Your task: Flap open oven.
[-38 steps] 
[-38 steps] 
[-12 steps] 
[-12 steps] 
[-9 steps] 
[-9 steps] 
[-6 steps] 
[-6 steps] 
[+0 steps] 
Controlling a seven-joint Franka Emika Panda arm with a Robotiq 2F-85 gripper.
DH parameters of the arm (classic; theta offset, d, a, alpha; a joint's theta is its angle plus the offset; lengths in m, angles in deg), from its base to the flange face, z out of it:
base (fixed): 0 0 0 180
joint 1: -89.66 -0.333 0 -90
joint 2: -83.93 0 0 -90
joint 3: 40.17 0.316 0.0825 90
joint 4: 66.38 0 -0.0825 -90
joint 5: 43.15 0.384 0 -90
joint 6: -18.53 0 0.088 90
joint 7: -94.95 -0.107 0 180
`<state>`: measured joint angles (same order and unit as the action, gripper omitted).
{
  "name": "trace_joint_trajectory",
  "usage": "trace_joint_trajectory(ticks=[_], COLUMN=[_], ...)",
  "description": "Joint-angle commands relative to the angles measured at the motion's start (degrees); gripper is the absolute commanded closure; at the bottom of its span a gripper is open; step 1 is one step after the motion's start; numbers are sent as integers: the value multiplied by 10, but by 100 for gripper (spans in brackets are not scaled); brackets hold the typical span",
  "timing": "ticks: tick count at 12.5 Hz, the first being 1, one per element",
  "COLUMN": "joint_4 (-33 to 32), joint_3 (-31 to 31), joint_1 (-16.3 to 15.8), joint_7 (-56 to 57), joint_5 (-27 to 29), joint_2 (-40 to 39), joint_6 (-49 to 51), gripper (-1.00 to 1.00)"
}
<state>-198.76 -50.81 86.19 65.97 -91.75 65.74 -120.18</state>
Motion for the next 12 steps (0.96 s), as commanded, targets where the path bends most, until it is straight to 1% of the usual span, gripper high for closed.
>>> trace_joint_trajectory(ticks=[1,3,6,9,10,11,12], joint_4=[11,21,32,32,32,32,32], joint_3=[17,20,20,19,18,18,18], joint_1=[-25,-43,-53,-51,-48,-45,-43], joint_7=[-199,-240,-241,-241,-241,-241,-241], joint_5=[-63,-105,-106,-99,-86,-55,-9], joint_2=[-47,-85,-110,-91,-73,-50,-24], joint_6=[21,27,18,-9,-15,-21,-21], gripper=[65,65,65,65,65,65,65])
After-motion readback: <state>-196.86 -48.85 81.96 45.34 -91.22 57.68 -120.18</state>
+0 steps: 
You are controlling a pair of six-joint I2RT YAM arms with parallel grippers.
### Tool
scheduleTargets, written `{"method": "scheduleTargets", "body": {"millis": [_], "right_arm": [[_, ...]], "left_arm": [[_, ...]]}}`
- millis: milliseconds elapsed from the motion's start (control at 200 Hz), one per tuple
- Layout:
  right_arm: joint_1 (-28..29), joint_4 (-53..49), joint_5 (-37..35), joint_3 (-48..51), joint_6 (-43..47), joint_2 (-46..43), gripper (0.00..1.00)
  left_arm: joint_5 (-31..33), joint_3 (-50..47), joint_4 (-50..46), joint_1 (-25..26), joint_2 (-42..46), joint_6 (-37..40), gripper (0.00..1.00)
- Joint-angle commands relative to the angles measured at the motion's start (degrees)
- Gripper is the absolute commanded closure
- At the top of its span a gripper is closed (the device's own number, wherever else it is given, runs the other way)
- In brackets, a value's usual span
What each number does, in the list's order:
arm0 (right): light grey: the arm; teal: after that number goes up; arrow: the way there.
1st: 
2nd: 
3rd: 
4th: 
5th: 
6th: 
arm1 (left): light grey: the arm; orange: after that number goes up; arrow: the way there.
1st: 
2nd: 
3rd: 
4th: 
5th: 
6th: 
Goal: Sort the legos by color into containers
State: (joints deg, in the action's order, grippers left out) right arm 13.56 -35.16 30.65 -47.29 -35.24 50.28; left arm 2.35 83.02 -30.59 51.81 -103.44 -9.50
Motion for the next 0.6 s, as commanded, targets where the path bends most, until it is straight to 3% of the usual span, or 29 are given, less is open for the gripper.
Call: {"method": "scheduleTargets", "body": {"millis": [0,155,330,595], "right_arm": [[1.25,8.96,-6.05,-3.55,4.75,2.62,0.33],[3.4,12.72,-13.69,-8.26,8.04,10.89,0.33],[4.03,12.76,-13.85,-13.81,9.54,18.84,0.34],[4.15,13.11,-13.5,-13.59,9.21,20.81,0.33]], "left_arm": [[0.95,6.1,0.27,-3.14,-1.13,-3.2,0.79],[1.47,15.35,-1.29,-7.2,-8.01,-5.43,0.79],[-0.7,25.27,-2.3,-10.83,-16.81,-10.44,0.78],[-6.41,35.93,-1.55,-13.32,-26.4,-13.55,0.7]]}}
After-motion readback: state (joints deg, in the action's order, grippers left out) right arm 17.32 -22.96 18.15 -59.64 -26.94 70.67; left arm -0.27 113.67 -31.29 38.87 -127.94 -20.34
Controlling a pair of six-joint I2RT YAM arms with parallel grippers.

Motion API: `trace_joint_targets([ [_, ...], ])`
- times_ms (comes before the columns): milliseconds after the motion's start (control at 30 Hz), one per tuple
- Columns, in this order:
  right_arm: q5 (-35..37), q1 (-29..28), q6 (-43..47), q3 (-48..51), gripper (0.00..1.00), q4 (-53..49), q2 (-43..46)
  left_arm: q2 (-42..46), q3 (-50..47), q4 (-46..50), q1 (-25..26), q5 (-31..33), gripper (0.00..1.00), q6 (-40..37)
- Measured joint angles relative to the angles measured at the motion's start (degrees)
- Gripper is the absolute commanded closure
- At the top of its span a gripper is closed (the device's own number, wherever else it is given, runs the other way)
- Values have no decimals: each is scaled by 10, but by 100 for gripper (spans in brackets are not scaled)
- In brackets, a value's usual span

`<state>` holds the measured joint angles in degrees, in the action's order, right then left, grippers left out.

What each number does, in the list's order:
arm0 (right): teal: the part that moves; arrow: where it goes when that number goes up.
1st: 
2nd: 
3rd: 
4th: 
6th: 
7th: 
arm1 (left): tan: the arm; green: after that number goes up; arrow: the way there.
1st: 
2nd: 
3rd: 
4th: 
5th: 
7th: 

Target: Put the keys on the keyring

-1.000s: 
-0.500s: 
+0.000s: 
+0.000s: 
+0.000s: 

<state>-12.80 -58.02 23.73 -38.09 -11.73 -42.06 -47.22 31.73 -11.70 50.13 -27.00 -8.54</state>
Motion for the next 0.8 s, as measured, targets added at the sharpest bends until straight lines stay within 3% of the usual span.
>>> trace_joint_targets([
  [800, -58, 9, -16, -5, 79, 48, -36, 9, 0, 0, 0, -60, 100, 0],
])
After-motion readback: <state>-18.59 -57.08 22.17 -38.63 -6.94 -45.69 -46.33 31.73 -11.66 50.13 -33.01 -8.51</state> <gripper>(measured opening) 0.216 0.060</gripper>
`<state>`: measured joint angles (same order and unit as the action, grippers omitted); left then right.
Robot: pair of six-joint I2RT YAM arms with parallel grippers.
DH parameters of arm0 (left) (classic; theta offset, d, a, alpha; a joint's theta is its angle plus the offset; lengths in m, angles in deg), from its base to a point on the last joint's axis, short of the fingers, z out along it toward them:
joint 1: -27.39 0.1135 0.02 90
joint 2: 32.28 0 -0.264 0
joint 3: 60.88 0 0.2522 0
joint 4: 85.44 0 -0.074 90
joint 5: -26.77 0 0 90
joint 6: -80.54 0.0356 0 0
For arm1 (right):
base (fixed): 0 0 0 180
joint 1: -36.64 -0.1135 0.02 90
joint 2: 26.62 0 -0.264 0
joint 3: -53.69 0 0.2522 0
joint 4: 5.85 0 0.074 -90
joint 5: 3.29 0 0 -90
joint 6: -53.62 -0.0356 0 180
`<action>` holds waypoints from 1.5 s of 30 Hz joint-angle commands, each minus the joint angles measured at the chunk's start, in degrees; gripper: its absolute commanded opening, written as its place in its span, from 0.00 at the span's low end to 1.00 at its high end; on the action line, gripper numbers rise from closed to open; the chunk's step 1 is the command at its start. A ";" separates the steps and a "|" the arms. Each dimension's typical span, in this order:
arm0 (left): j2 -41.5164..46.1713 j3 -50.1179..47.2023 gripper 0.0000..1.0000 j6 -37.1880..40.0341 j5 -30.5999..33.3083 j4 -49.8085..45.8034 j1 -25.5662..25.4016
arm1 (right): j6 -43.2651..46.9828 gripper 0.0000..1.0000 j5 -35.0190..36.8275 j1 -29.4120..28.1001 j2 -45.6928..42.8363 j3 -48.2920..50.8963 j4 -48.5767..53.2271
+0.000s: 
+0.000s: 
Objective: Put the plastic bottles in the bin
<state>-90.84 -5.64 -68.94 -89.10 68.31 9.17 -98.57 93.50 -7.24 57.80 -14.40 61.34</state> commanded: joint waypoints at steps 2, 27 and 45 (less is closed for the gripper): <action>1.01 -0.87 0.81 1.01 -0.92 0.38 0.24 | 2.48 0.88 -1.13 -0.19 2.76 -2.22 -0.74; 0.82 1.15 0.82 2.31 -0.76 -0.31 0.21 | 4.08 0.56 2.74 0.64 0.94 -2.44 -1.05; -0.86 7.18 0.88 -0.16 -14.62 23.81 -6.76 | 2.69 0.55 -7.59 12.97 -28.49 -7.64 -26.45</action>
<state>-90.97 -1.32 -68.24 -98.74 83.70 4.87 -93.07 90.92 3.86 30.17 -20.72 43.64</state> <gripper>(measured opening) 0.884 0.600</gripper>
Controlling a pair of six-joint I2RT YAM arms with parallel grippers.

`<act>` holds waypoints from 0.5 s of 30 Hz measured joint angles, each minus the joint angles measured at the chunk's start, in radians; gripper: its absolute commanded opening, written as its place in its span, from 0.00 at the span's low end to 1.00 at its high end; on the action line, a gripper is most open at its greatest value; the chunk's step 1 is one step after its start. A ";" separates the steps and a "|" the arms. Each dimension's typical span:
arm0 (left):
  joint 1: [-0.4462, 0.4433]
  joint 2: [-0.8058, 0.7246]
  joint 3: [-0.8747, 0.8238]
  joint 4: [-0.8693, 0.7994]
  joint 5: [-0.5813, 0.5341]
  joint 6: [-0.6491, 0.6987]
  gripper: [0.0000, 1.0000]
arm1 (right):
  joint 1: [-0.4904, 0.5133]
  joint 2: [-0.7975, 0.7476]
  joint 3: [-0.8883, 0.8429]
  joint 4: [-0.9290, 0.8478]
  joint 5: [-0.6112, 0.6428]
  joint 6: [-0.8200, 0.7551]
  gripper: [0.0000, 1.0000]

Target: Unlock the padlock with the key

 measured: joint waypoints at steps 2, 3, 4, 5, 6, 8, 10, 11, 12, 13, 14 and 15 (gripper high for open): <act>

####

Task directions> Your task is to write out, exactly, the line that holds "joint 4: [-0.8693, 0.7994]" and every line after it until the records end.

Solution to this exercise>
  joint 4: [-0.8693, 0.7994]
  joint 5: [-0.5813, 0.5341]
  joint 6: [-0.6491, 0.6987]
  gripper: [0.0000, 1.0000]
arm1 (right):
  joint 1: [-0.4904, 0.5133]
  joint 2: [-0.7975, 0.7476]
  joint 3: [-0.8883, 0.8429]
  joint 4: [-0.9290, 0.8478]
  joint 5: [-0.6112, 0.6428]
  joint 6: [-0.8200, 0.7551]
  gripper: [0.0000, 1.0000]

Target: Unlock the padlock with the key

 measured: joint waypoints at steps 2, 3, 4, 5, 6, 8, 10, 11, 12, 13, 14 and 15 (gripper high for open): <act>

Work on this exercise is finished, so nothing remains.